■ What is expected
Please return every line from the entries that has the string "separate" in it.

■ Source records

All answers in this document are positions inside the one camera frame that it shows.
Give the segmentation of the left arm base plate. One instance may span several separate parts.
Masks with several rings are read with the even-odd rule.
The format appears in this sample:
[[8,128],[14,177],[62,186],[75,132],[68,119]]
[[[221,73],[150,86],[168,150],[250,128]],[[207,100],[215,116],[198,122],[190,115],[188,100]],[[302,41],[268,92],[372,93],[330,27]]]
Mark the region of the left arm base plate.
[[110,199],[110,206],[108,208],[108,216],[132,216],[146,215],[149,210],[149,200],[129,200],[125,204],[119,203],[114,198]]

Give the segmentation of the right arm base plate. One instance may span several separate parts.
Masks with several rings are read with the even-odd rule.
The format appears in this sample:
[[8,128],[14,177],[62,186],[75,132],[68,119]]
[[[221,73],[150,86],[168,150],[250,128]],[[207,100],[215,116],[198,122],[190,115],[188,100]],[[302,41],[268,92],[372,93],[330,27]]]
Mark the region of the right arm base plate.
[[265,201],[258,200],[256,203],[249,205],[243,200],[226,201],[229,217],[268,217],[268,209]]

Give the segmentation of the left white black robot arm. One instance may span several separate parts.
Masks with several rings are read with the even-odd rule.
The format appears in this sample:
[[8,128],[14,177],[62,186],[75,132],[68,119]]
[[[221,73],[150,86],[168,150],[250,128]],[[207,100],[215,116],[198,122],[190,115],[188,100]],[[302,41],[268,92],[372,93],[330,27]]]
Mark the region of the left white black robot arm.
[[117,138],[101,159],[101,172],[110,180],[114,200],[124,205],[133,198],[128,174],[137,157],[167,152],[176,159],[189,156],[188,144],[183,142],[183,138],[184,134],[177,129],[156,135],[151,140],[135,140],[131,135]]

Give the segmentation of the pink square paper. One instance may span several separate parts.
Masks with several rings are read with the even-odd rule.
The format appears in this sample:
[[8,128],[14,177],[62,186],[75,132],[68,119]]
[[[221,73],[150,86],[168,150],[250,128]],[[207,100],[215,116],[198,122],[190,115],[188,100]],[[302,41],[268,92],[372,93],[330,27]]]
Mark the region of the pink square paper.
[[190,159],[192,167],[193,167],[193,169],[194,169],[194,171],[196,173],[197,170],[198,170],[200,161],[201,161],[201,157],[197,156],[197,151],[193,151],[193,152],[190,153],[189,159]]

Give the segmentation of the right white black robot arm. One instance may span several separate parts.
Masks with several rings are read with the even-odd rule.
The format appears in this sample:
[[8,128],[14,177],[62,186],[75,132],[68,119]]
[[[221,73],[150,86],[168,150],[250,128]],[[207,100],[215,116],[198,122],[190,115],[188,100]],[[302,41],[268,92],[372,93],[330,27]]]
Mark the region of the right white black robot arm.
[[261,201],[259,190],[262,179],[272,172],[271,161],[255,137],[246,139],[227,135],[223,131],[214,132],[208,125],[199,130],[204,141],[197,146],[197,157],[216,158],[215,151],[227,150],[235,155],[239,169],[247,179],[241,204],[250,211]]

■ Output of the exercise
Give the segmentation of the left arm base plate. One instance may span several separate parts.
Give the segmentation of the right arm base plate. One instance may span several separate parts.
Give the segmentation of the left white black robot arm. One instance may span several separate parts.
Give the segmentation of the pink square paper. One instance may span several separate parts.
Give the segmentation of the right white black robot arm. One instance may span several separate parts.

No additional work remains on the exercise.